### Task to complete
The only thing to send back is the number of lines below that hold the string "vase".

^^^^^^^^

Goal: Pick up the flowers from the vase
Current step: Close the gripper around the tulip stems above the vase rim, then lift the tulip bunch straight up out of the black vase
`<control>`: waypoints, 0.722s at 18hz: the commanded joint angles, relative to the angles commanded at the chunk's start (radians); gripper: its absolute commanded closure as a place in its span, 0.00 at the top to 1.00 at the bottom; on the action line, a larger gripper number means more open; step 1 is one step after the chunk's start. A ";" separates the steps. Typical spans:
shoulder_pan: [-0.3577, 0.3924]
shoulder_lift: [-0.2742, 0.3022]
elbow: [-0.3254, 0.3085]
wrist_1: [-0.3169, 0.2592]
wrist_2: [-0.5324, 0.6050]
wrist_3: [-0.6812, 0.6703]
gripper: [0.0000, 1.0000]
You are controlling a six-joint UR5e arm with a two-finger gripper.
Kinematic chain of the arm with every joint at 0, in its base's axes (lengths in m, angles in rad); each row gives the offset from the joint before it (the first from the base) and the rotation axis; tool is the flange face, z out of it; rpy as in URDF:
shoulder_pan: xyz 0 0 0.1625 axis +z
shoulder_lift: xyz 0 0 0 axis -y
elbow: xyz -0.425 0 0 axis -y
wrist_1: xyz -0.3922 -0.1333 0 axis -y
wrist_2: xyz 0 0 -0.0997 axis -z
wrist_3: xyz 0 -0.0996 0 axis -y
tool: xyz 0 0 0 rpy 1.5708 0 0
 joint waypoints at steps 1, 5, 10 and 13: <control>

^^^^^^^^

### Exercise solution
2